I was in the coffee shop of the Palmer House, seated at the counter, and reached for my glasses. The guy next to me had set his glasses down as well, and when, by mistake, I picked them up, he let out a little cry and accused me of trying to steal them. The man was in his seventies and though his glasses had plastic frames like mine and were a similar shade of brown, his were aviators. Mine was an honest mistake. I apologized, but still he called the waitress over, saying, “This guy was trying to steal from me.”

The waitress talked to him the way you might to a child. “Oh,” she said, “I’m sure he wouldn’t do a thing like that.”

The man, frustrated that nobody recognized the kind of person I really was, lifted his coffee cup and held it close to his chest, as if I might try to swipe that too.

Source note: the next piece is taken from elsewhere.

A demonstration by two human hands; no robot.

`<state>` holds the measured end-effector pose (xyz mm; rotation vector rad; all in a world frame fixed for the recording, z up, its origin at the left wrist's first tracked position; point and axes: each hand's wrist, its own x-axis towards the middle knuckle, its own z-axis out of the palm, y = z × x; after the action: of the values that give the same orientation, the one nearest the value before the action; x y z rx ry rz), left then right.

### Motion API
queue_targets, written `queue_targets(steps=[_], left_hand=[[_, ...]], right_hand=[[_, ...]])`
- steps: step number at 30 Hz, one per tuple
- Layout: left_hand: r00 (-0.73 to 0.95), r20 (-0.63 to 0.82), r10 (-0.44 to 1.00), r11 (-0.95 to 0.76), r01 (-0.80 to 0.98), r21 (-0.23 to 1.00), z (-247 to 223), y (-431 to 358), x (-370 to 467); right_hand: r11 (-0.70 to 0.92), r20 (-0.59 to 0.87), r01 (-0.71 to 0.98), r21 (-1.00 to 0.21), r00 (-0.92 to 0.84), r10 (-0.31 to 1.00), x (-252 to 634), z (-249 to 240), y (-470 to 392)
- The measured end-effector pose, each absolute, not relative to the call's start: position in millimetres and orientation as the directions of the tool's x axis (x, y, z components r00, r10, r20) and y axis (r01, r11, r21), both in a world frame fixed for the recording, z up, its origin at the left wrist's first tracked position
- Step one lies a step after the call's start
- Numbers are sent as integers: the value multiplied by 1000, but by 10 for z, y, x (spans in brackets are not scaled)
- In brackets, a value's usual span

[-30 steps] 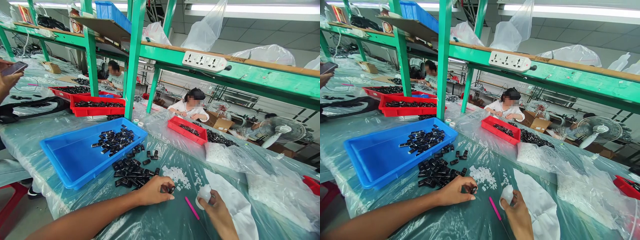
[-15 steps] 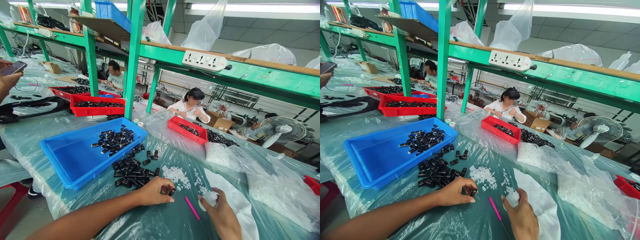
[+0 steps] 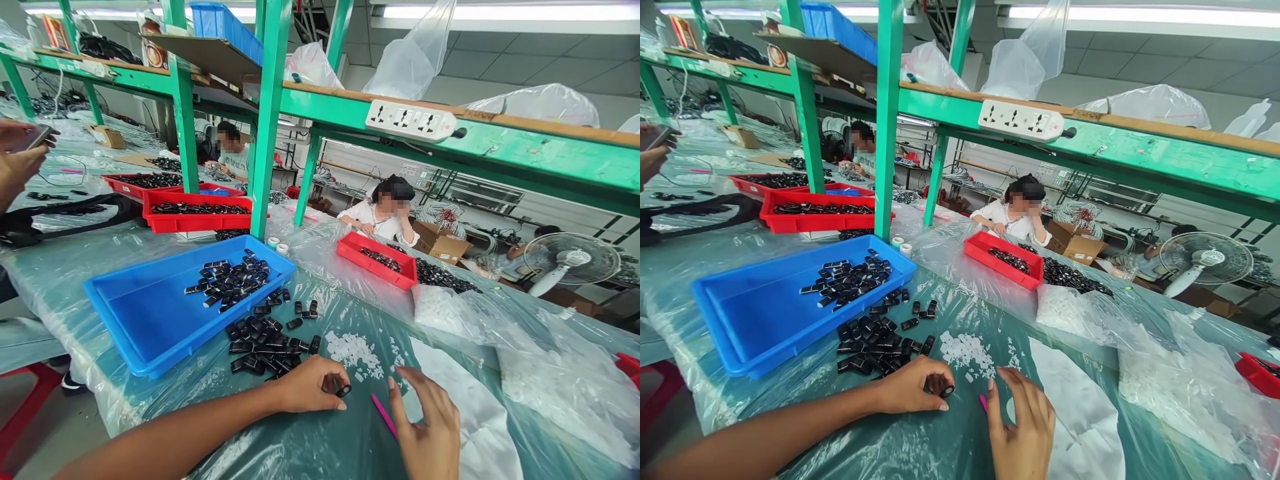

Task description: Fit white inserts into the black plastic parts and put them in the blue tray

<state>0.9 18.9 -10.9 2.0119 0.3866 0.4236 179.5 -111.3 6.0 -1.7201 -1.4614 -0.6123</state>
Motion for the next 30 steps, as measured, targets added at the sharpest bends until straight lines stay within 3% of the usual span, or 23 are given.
queue_targets(steps=[10, 22, 30], left_hand=[[864, 156, 479, -608, 199, 769, -117, 172, 26], [793, 175, 583, -484, 167, 859, -196, 130, 90], [740, 165, 652, -529, 289, 798, 35, 434, 33]], right_hand=[[69, 807, 967, -244, 163, 567, 1803, 74, -1124], [113, 806, 966, -232, 125, 579, 1861, 7, -1093], [169, 824, 973, -157, 35, 565, 1901, -47, -1065]])
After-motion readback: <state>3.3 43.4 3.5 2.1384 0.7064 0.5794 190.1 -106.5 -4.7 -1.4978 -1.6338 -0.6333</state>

Just then a woman took a seat and the man turned to her and said, “Watch out. This one here just tried to steal my glasses.” I glanced over to give her my this-person-is-crazy look, but she was too busy locking her purse firmly between her legs.



January 30, 1989

Chicago

I saw an ad in Time magazine for a CD of the biggest country hits of 1961. Songs include:



“Under the Influence of Love”

“I Dreamed of a Hillbilly Heaven”

“Po’ Folks”

“Beggar to a King”

“Three Hearts in a Tangle”



Each of these would be a great story title.



February 2, 1989

Chicago

Because Stephanie quit, Mary was back at the IHOP tonight. She worked there for nine years and left three weeks ago to manage a hotel restaurant in Evanston. She told me that she loves it but misses throwing people out and calling the police. That was always her thing. I remember nights when one out of every four people who walked through the door would get the bum’s rush. Someone would mutter something under his breath, and she would snatch the menu out of his hand and point to the door, shouting, “I heard that—out!” Not just crazy people and drunks but men and women who never imagined themselves being thrown out of a restaurant.

Tonight the man I think of as the Old Jew paid his bill and asked Mary if she was back working nights.

She said yes, but just for two weeks.

“Well, if you’re free sometime, I’d like to take you out,” he said.

Mary put her hands on her hips. “Are you kidding? The only place I want you to go is hell. Understand? You can go straight to hell.”

The Old Jew looked down at the gum displayed in the case before him and said, “Oh, well. I guess it’s just that way with some people.”